Date of Award


Degree Name

Master of Science



First Advisor

Schoonover, Jon


Nitrate, as a water contaminant, can have many detrimental impacts on ecosystem and human health. With agriculture as one of the largest contributors to nitrate pollution in streams, the need to adapt agricultural practices that are less harmful to the environment is crucial. Furthermore, the need for optimizing agriculture production, while decreasing the impacts of nitrate leaching, becomes more critical as the world population grows. The purpose of this research was to evaluate methods for reducing nitrate leaching from agricultural fields and to determine the effectiveness of cover cropping systems for providing plant-available nitrogen that coincides with cash crop demands. Reductions of nitrate leaching have been documented from the incorporation of cover crops into field rotations, but more research is needed to understand what cover crops (legume vs. non-legume) along with what tillage system (conventional-till vs. no till) are the most effective at reducing nitrate losses. The four treatments for this two-year study were as follows: cover crop, no till; cover crop, conventional-till; no cover crop, no till; and no cover crop, conventional-till.
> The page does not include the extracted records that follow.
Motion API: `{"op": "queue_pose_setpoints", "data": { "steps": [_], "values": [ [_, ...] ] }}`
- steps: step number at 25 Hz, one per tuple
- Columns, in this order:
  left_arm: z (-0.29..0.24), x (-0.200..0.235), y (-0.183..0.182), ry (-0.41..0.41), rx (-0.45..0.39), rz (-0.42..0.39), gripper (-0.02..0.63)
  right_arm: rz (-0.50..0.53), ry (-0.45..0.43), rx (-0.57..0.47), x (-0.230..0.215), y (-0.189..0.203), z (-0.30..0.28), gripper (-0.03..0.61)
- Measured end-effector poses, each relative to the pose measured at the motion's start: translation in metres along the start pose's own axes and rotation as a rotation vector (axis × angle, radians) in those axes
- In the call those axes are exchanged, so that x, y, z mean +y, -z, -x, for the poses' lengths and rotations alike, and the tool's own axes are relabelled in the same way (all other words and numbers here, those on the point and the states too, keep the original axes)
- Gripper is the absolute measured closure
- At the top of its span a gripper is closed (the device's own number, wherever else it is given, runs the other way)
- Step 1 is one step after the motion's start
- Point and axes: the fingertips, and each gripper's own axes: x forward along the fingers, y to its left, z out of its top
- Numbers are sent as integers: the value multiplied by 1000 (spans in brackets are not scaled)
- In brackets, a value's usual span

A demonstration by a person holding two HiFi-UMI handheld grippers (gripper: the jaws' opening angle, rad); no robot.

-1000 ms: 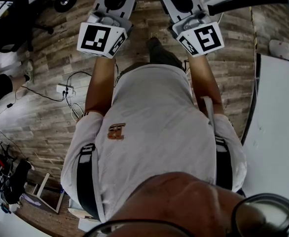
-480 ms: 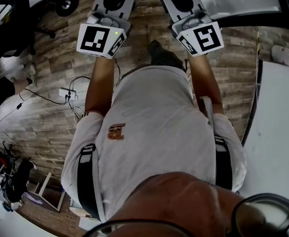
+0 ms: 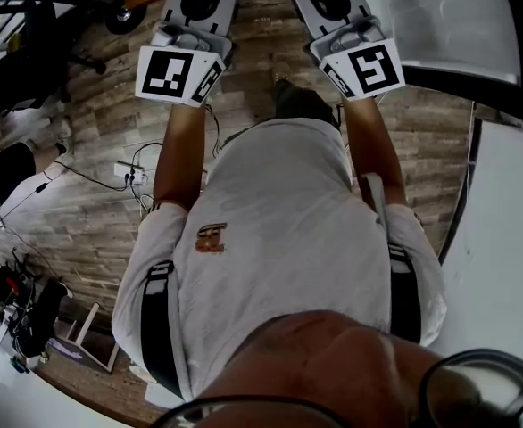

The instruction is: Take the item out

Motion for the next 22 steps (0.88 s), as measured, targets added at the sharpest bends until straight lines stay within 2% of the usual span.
{"op": "queue_pose_setpoints", "data": {
  "steps": [14,18,22],
  "values": [
    [-122,68,25,-57,15,-2,595,-5,-9,38,-118,30,-74,545],
    [-140,76,26,-79,17,-8,595,39,-18,-23,-132,20,-87,545],
    [-160,83,24,-101,22,-9,595,31,-33,-9,-150,21,-95,545]
  ]
}}
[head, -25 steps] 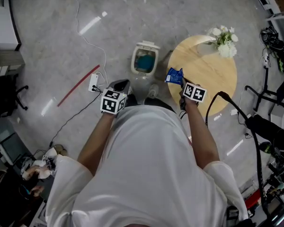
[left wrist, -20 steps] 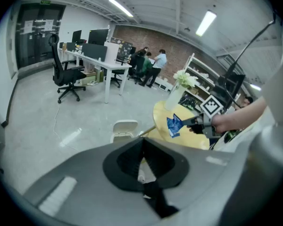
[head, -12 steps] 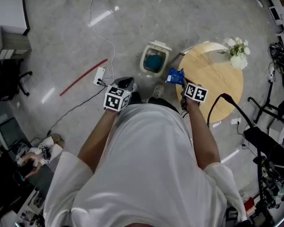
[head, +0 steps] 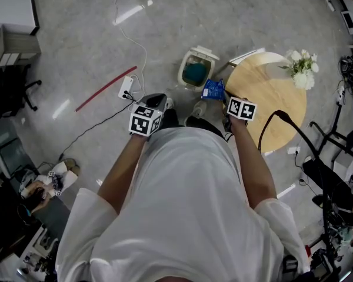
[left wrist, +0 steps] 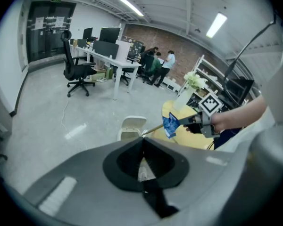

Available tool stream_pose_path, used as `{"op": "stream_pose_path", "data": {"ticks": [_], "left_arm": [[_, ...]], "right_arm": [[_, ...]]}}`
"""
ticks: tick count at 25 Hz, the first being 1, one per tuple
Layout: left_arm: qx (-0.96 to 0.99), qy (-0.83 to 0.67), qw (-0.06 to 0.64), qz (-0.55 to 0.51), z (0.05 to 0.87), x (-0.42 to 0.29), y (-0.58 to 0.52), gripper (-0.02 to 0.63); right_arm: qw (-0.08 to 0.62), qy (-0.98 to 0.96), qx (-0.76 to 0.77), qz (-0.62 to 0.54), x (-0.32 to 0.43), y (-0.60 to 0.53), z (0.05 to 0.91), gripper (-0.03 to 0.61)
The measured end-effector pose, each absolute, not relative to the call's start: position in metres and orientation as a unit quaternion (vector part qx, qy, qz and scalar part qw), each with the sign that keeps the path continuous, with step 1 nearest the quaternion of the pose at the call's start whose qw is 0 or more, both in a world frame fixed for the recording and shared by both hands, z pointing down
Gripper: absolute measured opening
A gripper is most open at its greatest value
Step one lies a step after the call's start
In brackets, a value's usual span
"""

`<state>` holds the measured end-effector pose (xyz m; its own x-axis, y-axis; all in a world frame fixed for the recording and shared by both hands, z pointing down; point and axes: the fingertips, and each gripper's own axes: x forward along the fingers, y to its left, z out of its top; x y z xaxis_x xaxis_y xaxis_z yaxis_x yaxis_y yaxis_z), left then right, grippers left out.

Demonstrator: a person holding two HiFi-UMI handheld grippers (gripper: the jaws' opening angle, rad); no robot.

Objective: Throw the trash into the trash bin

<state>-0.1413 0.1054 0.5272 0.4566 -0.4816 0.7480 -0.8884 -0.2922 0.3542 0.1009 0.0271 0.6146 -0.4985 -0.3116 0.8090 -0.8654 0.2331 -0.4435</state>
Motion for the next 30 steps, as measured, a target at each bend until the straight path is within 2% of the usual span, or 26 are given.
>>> {"op": "stream_pose_path", "data": {"ticks": [30], "left_arm": [[0.731, -0.467, 0.412, 0.280, 0.572, -0.183, 0.100, 0.004]], "right_arm": [[0.348, -0.713, 0.383, 0.473, 0.054, 0.011, 0.689, 0.006]]}}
The crop rotations for Season 1 were hairy vetch followed by corn, oats/radish followed by corn, no cover crop followed by corn. The crop rotations for Season 2 were cereal rye followed by soybean and no cover crop followed by soybean. Two tension lysimeters were installed in spring 2015 in each of the 18 treatment plots at 0.46 m deep and 0.91 m deep. Lysimeters were sampled every two weeks throughout the year except during January and February, where they were only sampled once a month. Impacts on soil health were also monitored. Soil samples were collected three times over the course of this study, in the spring of 2015, fall of 2015, and spring of 2016. Soil bulk density, infiltration rates, net nitrogen mineralization, and corn yield were also compared among treatments.